Your assignment -
Output an exact reproduction of the data.

Given records -

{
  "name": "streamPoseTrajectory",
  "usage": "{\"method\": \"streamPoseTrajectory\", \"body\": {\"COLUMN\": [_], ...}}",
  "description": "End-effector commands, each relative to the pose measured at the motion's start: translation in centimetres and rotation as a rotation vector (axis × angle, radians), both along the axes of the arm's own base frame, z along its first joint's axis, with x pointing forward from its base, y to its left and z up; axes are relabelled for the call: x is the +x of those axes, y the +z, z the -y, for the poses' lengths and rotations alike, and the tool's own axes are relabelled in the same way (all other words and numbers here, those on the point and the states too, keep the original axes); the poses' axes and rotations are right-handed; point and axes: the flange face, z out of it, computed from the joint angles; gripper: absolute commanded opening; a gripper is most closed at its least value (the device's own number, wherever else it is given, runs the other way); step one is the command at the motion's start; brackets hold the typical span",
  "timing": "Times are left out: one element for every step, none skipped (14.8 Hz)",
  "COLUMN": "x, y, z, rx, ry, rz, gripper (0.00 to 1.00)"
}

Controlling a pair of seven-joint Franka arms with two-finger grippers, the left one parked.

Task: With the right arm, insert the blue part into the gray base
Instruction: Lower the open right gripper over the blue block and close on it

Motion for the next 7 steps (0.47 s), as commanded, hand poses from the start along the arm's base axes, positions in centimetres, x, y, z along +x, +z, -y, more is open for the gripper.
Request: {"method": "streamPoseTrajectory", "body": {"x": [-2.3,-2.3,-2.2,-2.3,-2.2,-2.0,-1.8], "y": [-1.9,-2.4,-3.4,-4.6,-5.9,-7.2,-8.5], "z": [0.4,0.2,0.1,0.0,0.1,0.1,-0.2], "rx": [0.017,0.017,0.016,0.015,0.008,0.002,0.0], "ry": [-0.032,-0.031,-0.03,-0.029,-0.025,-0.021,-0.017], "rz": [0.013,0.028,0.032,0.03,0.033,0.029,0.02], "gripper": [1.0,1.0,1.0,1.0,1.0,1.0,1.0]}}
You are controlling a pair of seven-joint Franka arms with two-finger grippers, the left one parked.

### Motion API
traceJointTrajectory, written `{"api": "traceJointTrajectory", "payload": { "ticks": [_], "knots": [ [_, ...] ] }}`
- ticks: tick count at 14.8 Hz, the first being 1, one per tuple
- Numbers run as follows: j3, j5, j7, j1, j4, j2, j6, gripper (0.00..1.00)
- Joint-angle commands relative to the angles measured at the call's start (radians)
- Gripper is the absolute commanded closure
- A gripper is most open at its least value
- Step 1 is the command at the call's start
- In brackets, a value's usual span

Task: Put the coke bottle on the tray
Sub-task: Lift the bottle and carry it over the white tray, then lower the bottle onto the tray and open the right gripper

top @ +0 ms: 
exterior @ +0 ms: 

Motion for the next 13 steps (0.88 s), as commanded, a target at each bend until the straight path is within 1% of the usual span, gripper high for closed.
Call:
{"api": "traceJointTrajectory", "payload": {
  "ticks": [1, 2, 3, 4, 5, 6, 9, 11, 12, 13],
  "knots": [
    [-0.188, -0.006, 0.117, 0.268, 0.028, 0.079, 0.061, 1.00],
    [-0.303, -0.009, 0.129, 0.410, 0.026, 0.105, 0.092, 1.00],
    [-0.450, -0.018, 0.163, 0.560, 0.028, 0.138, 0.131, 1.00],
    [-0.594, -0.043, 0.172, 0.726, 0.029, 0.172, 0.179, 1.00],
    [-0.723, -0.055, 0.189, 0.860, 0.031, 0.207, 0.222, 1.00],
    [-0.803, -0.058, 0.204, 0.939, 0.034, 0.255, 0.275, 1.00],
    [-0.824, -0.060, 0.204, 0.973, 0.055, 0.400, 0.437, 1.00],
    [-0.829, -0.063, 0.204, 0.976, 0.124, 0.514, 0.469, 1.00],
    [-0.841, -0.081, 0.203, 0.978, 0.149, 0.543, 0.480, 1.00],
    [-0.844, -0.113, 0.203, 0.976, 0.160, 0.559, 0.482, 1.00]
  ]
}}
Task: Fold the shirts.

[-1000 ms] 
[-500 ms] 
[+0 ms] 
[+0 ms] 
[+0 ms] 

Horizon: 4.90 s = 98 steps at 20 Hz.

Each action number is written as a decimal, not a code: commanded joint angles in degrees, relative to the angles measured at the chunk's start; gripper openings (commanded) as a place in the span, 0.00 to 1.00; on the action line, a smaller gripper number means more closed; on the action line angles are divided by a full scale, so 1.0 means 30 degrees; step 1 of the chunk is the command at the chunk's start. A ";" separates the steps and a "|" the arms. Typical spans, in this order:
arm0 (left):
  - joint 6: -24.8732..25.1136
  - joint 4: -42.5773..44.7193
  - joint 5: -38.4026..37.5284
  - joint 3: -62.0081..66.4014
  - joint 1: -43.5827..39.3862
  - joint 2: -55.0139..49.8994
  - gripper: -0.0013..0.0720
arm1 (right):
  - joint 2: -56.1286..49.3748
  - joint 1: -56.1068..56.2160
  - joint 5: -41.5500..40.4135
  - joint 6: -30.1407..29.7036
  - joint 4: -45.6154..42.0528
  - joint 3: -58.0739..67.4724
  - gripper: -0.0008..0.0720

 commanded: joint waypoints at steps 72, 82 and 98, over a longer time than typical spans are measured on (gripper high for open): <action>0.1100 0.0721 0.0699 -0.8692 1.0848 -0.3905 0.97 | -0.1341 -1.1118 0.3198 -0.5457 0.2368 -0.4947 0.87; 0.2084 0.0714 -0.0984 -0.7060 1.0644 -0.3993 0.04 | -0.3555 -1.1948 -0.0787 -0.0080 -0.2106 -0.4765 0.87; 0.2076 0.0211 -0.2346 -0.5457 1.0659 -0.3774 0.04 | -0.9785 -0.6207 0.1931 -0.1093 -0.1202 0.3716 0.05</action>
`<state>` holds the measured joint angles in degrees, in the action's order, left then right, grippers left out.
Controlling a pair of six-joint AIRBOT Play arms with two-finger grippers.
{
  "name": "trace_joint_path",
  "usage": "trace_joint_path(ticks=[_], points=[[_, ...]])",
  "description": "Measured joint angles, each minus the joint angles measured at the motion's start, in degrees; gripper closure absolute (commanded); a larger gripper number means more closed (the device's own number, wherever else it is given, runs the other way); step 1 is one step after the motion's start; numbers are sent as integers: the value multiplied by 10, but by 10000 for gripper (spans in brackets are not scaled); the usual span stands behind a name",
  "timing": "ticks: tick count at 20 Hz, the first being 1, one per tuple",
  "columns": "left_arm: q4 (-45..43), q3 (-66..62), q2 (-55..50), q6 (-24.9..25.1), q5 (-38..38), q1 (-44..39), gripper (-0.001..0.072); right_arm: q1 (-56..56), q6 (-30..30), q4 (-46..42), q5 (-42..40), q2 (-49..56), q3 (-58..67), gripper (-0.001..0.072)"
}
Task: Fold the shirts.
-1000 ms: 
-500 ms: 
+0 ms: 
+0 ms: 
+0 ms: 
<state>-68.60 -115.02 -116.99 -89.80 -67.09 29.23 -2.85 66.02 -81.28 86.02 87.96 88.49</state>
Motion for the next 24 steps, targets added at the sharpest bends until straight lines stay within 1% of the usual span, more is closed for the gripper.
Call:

Solution to the exercise -
{
  "name": "streamPoseTrajectory",
  "usage": "{\"method\": \"streamPoseTrajectory\", \"body\": {\"COLUMN\": [_], ...}}",
  "description": "End-effector commands, each relative to the pose measured at the motion's start: translation in centimetres and rotation as a rotation vector (axis × angle, radians), both along the axes of the arm's own base frame, z along its first joint's axis, with x pointing forward from its base, y to its left and z up; axes are relabelled for the call: x is the +x of those axes, y the +z, z the -y, for the poses' lengths and rotations alike, and the tool's own axes are relabelled in the same way (all other words and numbers here, those on the point and the states too, keep the original axes); the poses' axes and rotations are right-handed; point and axes: the flange face, z out of it, computed from the joint angles; gripper: absolute commanded opening; a gripper is most closed at its least value (the device's own number, wherever else it is given, runs the other way); step one is the command at the motion's start; brackets hold the typical span",
  "timing": "Times are left out: one element for every step, none skipped (14.8 Hz)",
  "COLUMN": "x, y, z, rx, ry, rz, gripper (0.00 to 1.00)"
}

Controlling a pair of seven-joint Franka arms with two-finger grippers, the left one parked.

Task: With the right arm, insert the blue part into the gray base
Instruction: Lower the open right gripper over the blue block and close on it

Motion for the next 7 steps (0.47 s), as commanded, hand poses from the start along the arm's base axes, positions in centimetres, x, y, z along +x, +z, -y, more is open for the gripper.
Request: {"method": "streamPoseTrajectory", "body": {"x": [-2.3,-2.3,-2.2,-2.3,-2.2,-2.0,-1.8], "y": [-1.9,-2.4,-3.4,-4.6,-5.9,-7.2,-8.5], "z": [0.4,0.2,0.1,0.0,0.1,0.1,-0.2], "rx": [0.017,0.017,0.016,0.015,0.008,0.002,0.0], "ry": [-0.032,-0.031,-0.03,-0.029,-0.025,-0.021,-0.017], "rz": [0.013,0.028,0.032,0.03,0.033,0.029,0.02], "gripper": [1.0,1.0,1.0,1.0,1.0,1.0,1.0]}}
You are controlling a pair of seven-joint Franka arms with two-finger grippers, the left one parked.

### Motion API
traceJointTrajectory, written `{"api": "traceJointTrajectory", "payload": { "ticks": [_], "knots": [ [_, ...] ] }}`
- ticks: tick count at 14.8 Hz, the first being 1, one per tuple
- Numbers run as follows: j3, j5, j7, j1, j4, j2, j6, gripper (0.00..1.00)
- Joint-angle commands relative to the angles measured at the call's start (radians)
- Gripper is the absolute commanded closure
- A gripper is most open at its least value
- Step 1 is the command at the call's start
- In brackets, a value's usual span

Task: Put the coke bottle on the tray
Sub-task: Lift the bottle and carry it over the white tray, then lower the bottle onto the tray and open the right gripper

top @ +0 ms: 
exterior @ +0 ms: 

Motion for the next 13 steps (0.88 s), as commanded, a target at each bend until the straight path is within 1% of the usual span, gripper high for closed.
Call:
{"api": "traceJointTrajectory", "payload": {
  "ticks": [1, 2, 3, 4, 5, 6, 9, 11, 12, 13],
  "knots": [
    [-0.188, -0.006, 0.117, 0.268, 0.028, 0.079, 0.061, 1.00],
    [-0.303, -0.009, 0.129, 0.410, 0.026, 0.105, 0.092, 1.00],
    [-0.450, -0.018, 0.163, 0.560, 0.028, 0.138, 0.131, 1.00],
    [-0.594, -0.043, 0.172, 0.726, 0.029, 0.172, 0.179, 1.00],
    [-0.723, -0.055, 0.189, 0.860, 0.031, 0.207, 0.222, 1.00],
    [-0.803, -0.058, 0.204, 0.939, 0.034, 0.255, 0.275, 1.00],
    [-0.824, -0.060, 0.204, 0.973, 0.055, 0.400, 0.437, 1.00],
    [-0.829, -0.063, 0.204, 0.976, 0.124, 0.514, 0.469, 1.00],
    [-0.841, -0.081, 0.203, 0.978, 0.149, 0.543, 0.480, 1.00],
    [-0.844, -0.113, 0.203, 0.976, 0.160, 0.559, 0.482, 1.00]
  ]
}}
Task: Fold the shirts.

[-1000 ms] 
[-500 ms] 
[+0 ms] 
[+0 ms] 
[+0 ms] 

Horizon: 4.90 s = 98 steps at 20 Hz.

Each action number is written as a decimal, not a code: commanded joint angles in degrees, relative to the angles measured at the chunk's start; gripper openings (commanded) as a place in the span, 0.00 to 1.00; on the action line, a smaller gripper number means more closed; on the action line angles are divided by a full scale, so 1.0 means 30 degrees; step 1 of the chunk is the command at the chunk's start. A ";" separates the steps and a "|" the arms. Typical spans, in this order:
arm0 (left):
  - joint 6: -24.8732..25.1136
  - joint 4: -42.5773..44.7193
  - joint 5: -38.4026..37.5284
  - joint 3: -62.0081..66.4014
  - joint 1: -43.5827..39.3862
  - joint 2: -55.0139..49.8994
  - gripper: -0.0013..0.0720
arm1 (right):
  - joint 2: -56.1286..49.3748
  - joint 1: -56.1068..56.2160
  - joint 5: -41.5500..40.4135
  - joint 6: -30.1407..29.7036
  - joint 4: -45.6154..42.0528
  - joint 3: -58.0739..67.4724
  - gripper: -0.0008..0.0720

 commanded: joint waypoints at steps 72, 82 and 98, over a longer time than typical spans are measured on (gripper high for open): <action>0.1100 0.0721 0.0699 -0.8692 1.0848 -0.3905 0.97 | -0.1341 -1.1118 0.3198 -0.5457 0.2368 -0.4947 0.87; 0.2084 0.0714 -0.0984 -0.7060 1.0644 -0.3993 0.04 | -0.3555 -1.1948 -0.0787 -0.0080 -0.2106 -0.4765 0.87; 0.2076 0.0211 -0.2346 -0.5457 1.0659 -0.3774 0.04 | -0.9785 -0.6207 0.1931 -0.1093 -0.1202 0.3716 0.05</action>
`<state>` holds the measured joint angles in degrees, in the action's order, left then right, grippers left out.
Controlling a pair of six-joint AIRBOT Play arms with two-finger grippers.
{
  "name": "trace_joint_path",
  "usage": "trace_joint_path(ticks=[_], points=[[_, ...]])",
  "description": "Measured joint angles, each minus the joint angles measured at the motion's start, in degrees; gripper closure absolute (commanded); a larger gripper number means more closed (the device's own number, wherever else it is given, runs the other way); step 1 is one step after the motion's start; numbers are sent as integers: the value multiplied by 10, but by 10000 for gripper (spans in brackets are not scaled); the usual span stands behind a name",
  "timing": "ticks: tick count at 20 Hz, the first being 1, one per tuple",
  "columns": "left_arm: q4 (-45..43), q3 (-66..62), q2 (-55..50), q6 (-24.9..25.1), q5 (-38..38), q1 (-44..39), gripper (-0.001..0.072); right_arm: q1 (-56..56), q6 (-30..30), q4 (-46..42), q5 (-42..40), q2 (-49..56), q3 (-58..67), gripper (-0.001..0.072)"
}
Task: Fold the shirts.
-1000 ms: 
-500 ms: 
+0 ms: 
+0 ms: 
+0 ms: 
<state>-68.60 -115.02 -116.99 -89.80 -67.09 29.23 -2.85 66.02 -81.28 86.02 87.96 88.49</state>
Motion for the next 24 steps, targets added at the sharpest bends until straight lines stay within 1% of the usual span, more is closed for the gripper.
Call:

Nothing remains to be done for this exercise.